Le ministre de l'Agriculture et de la Mer, José Manuel Fernandes, a défendu, lors du séminaire « L'Avenir de l'Agriculture Algarvienne dans la Prochaine Décennie », organisé à Lagoa le 28 août, que la disponibilité de l'eau et la garantie d'un financement européen stable seront déterminants pour l'avenir de l'agriculture algarvienne. Le responsable a mis en avant le projet « Eau qui Unit » comme une initiative stratégique et structurante pour renforcer la disponibilité de l'eau et créer une plus grande prévisibilité pour l'investissement dans le secteur.

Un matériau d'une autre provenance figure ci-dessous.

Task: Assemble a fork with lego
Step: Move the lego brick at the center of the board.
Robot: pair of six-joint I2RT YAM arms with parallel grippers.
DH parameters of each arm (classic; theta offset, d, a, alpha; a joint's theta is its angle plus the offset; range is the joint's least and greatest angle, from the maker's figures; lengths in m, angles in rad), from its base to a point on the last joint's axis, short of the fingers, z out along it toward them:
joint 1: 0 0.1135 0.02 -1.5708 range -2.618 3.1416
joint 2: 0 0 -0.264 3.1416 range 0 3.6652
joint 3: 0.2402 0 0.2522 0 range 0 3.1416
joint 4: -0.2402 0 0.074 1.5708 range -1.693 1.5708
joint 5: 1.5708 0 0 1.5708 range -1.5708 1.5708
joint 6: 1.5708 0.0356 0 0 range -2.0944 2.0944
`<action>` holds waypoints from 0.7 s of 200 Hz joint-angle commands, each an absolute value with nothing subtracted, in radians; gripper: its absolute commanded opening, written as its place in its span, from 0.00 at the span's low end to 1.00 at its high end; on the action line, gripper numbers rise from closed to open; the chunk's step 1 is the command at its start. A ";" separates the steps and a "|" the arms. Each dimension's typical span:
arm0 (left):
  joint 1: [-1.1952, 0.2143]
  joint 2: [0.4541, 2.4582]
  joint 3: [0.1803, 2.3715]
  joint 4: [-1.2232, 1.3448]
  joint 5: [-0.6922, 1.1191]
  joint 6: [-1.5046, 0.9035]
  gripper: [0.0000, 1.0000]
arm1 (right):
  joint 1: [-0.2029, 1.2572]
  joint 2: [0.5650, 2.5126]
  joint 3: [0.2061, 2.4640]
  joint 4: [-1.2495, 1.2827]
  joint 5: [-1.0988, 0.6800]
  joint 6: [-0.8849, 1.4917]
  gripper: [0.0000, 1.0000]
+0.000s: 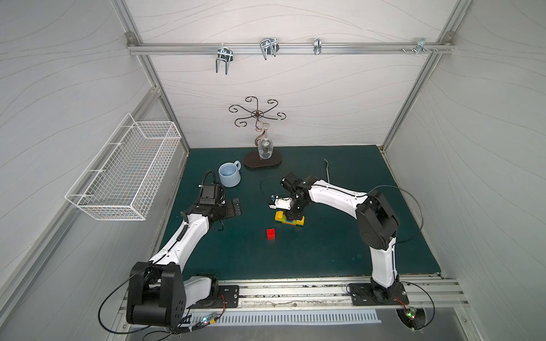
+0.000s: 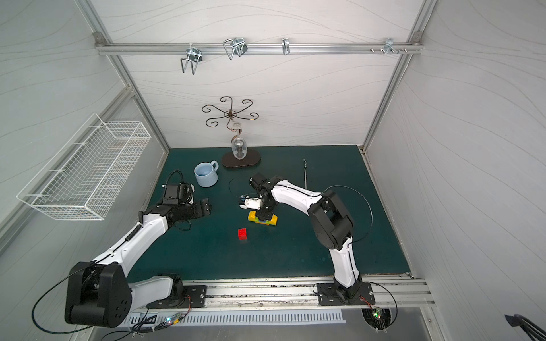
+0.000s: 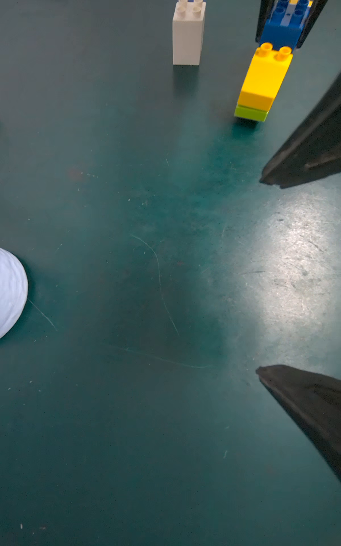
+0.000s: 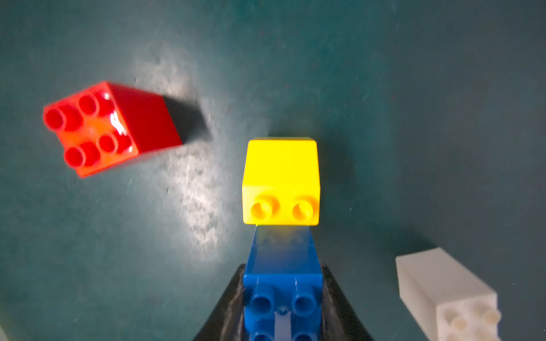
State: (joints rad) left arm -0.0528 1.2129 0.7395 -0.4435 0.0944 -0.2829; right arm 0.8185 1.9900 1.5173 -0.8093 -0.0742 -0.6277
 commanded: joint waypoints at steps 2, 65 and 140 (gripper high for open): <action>-0.048 1.214 0.742 -0.401 0.119 -0.276 0.99 | 0.809 1.994 1.459 -0.948 -0.079 -0.673 0.01; -0.048 1.210 0.736 -0.398 0.126 -0.275 1.00 | 0.810 1.976 1.470 -0.907 -0.117 -0.646 0.29; -0.048 1.189 0.728 -0.381 0.140 -0.275 1.00 | 0.810 1.931 1.482 -0.859 -0.159 -0.594 0.53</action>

Le séminaire, organisé par la Commission de Coordination et de Développement Régional (CCDR) de l'Algarve, a réuni près d'une centaine de participants, parmi lesquels des organisations représentatives des agriculteurs, des entités de l'Administration publique et des agents économiques. Lors de la séance d'ouverture, José Manuel Fernandes a centré son intervention sur les principaux défis auxquels est confrontée l'agriculture algarvienne, avec un accent particulier sur l'eau, l'investissement, le renouvellement générationnel et la prochaine période de financement européen, entre 2028 et 2034.

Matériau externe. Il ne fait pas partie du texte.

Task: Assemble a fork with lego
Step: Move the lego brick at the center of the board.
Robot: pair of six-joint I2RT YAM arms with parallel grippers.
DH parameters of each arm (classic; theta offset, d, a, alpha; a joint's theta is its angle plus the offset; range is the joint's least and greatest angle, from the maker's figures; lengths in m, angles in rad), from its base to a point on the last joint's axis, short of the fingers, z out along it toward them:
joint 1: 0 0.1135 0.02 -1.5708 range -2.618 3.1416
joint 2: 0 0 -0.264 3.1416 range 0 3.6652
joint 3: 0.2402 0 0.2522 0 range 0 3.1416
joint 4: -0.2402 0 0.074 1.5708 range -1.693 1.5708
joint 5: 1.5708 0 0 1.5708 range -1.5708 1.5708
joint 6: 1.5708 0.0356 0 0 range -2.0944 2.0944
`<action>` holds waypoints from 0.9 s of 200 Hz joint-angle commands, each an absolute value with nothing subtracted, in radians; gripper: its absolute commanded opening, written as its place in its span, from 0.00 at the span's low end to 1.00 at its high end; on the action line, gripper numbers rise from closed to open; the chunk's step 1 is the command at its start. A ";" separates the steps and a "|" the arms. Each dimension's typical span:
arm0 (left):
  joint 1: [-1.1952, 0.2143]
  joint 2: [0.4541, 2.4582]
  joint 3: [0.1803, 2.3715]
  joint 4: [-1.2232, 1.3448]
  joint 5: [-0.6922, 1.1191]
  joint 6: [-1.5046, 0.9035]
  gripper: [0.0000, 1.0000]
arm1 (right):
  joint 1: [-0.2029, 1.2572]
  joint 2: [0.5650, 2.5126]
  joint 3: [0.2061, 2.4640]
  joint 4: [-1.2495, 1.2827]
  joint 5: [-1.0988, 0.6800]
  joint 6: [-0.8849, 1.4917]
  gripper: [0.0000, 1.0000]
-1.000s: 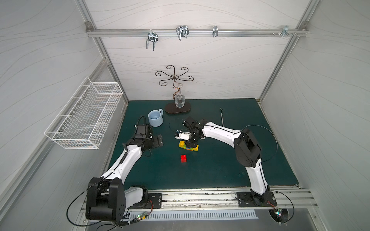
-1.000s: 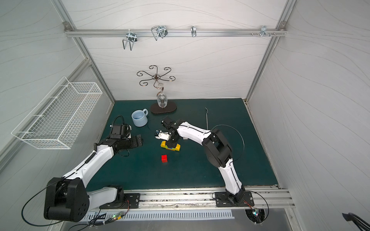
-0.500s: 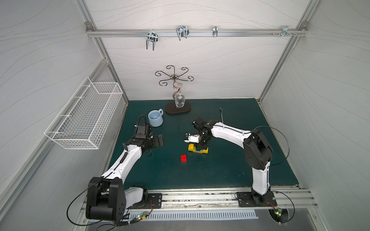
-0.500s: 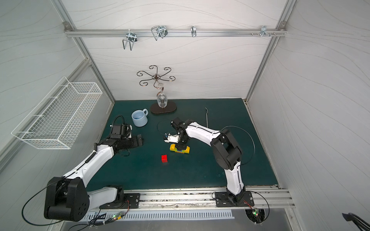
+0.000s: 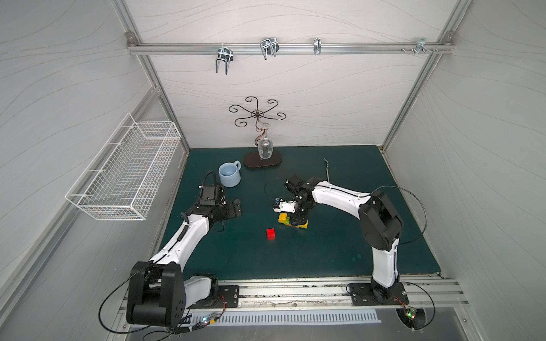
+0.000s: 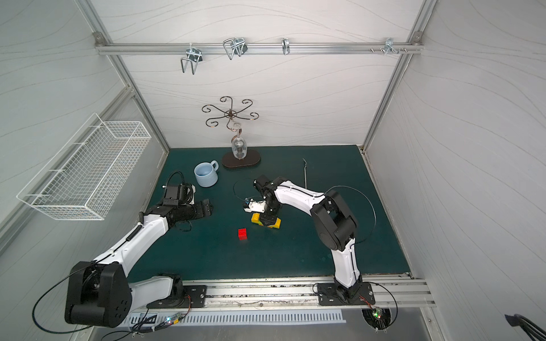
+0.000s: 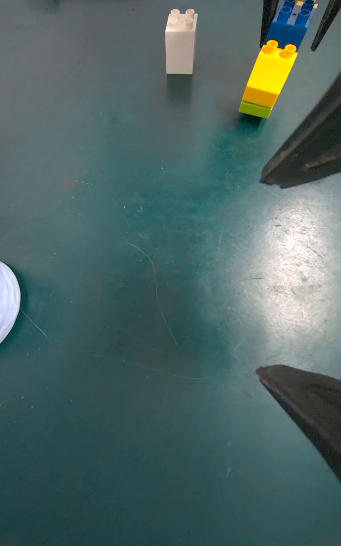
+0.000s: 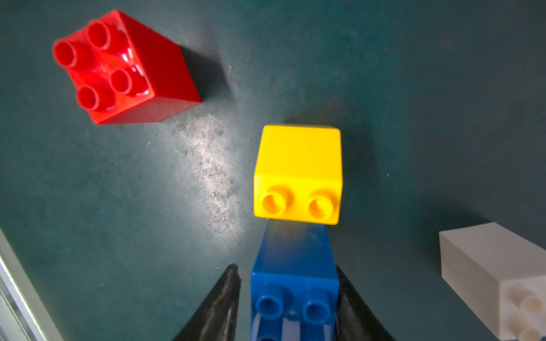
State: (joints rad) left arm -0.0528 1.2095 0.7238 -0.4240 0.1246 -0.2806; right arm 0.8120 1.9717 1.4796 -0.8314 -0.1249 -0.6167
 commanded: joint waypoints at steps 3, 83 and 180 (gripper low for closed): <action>-0.047 1.189 0.727 -0.382 0.141 -0.273 1.00 | 0.809 1.928 1.483 -0.859 -0.158 -0.594 0.54; -0.048 1.141 0.776 -0.407 0.221 -0.189 1.00 | 0.769 1.837 1.536 -0.860 -0.173 -0.601 0.62; -0.154 1.147 0.802 -0.358 0.463 -0.133 1.00 | 0.640 1.941 1.684 -0.914 -0.183 -0.778 0.73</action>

Le ministre a également défendu l'existence d'un cadre financier européen de sept ans permettant de garantir la stabilité aux agriculteurs et aux entreprises du secteur, soulignant la nécessité de maintenir une Politique Agricole Commune forte et à dimension réellement européenne. Il a mis en garde contre les risques d'un transfert excessif de la responsabilité du financement vers les budgets nationaux, qui pourrait créer des distorsions dans le fonctionnement du marché unique.

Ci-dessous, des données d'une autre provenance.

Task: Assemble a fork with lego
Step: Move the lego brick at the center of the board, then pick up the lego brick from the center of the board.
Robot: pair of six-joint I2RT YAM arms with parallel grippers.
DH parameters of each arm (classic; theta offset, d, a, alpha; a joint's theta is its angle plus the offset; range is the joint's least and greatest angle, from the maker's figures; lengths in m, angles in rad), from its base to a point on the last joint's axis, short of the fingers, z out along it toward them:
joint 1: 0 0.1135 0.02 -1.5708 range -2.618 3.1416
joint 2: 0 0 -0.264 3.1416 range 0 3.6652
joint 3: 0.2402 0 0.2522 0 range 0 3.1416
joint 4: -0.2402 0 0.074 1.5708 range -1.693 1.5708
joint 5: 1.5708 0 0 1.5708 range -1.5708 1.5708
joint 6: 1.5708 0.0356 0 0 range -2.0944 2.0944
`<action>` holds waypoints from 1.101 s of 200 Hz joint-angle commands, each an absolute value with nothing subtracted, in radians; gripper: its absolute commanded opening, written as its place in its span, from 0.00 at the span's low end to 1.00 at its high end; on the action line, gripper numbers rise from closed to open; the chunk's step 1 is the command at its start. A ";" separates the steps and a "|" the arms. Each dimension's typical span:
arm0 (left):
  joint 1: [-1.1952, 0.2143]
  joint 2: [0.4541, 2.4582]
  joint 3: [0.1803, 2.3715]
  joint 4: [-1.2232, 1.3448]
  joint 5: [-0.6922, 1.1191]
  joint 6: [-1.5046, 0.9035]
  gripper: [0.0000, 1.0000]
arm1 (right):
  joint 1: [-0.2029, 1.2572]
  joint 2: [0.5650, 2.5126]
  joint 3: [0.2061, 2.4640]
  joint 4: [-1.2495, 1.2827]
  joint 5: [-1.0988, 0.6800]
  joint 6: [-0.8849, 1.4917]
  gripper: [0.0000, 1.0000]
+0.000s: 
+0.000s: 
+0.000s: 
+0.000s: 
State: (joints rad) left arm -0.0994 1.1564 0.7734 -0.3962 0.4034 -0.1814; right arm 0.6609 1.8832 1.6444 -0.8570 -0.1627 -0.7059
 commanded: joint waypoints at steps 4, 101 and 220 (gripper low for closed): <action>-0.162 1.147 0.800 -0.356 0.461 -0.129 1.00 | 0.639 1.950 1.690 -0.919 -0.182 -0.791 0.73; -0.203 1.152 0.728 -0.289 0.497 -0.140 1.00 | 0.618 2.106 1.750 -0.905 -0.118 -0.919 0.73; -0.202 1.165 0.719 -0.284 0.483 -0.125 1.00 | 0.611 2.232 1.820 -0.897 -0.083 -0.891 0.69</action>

Le président de la CCDR Algarve, José Apolinário, a défendu lors de la même séance la nécessité de garantir une réponse spécifique pour la région dans le prochain cadre financier européen, réclamant l'allocation d'un chapitre régional dans le cadre financier 2028-2034 et l'attribution de compétences dans le domaine de l'eau aux services régionaux de l'agriculture. La table ronde « Les Nouveaux Défis de l'Agriculture Algarvienne et ses Contraintes » a réuni des représentants de la FEDAGRI, de la CONFAGRI, de la CAP, de l'AJAP et d'AlgarOrange, qui ont débattu de l'eau, de l'investissement, de l'accès au financement, du renouvellement générationnel et de la compétitivité.